December 21, 2019 01:53 pm | Updated November 28, 2021 10:51 am IST - Kolkata:

I saw what the Delhi Police did to unarmed students of the Jamia Millia Islamia University and Aligarh Muslim University. I made up my mind to stand by anyone who publicly protested against the CAA, says Swarupa Chakraborty

West Bengal Chief Minister Mamata Banerjee leading a rally against the citizenship law.

The quintessential urban Indian generally views political rallies as a nuisance — something that disrupts normal life — and watches them from the safety and comfort of the drawing room: on TV. And in a politically-volatile city like Kolkata, where protest marches and demonstrations are the order of the day, it is even customary for the police to warn people beforehand about traffic disruptions and advise them detours.

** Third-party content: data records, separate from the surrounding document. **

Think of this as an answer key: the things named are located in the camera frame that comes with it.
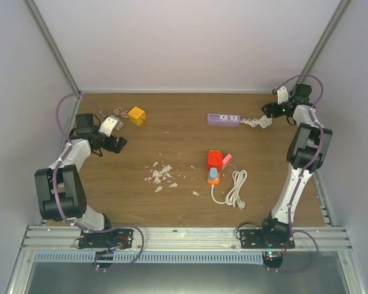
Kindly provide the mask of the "yellow cube socket adapter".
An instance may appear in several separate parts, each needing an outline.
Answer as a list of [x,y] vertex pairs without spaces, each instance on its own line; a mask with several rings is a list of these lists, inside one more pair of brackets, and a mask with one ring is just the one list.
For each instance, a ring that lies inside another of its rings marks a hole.
[[133,107],[128,112],[128,117],[129,120],[137,126],[141,126],[147,119],[146,112],[139,107]]

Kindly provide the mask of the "purple power strip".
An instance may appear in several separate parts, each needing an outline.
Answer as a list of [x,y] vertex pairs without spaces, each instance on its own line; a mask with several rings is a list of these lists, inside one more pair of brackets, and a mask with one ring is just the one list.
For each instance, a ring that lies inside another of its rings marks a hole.
[[240,115],[230,115],[221,113],[208,113],[207,124],[210,126],[239,127]]

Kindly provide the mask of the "pink plug adapter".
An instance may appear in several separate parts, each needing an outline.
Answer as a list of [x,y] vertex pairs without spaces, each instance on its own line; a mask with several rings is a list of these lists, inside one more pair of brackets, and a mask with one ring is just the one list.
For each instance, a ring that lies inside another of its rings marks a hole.
[[221,169],[224,170],[232,161],[232,155],[231,154],[227,154],[222,161],[222,167]]

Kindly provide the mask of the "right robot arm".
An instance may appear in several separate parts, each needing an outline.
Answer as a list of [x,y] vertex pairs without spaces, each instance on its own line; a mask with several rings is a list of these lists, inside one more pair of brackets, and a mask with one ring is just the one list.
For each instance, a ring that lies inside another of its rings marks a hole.
[[305,84],[298,84],[292,91],[281,85],[273,90],[277,101],[262,107],[268,118],[284,116],[297,125],[286,154],[286,181],[259,233],[260,243],[267,248],[285,244],[293,236],[294,216],[304,187],[323,165],[331,142],[332,130],[320,123],[315,104],[309,102],[311,92],[311,86]]

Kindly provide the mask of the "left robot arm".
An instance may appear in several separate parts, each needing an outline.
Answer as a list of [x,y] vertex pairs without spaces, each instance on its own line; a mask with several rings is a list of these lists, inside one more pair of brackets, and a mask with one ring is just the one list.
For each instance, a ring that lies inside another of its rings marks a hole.
[[118,154],[127,140],[113,135],[123,123],[115,116],[94,121],[91,113],[75,116],[75,127],[68,134],[65,148],[49,167],[34,174],[39,212],[43,220],[76,225],[93,232],[93,241],[100,247],[113,243],[114,232],[105,214],[87,204],[79,171],[91,155],[103,156],[102,151]]

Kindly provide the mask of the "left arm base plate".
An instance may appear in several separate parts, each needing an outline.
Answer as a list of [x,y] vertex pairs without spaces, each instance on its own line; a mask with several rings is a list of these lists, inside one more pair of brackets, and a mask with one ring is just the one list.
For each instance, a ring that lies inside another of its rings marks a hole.
[[104,248],[108,250],[123,250],[132,247],[134,230],[129,228],[117,229],[108,233],[80,232],[80,237],[74,240],[77,249]]

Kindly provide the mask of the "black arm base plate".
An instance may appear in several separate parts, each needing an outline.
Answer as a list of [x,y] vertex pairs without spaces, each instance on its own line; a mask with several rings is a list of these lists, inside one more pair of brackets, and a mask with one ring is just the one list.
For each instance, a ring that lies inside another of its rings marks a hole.
[[274,228],[240,227],[236,230],[236,237],[242,249],[294,249],[295,242],[289,239],[287,225]]

But on December 16, Swarupa Chakraborty, a homemaker from Howrah, travelled all the way across the River Hooghly to Kolkata to join West Bengal Chief Minister Mamata Banerjee’s march against the Citizenship (Amendment) Act (CAA) and a possible countrywide National Register of Citizens (NRC). She is neither a member of Ms. Banerjee’s Trinamool Congress nor a committed supporter of any political party for that matter, but the fact that she chose to be a part of the rally perhaps explains the spread of the anti-CAA protests across the country. The protests are not political, but driven by people who fear having to prove they are Indians.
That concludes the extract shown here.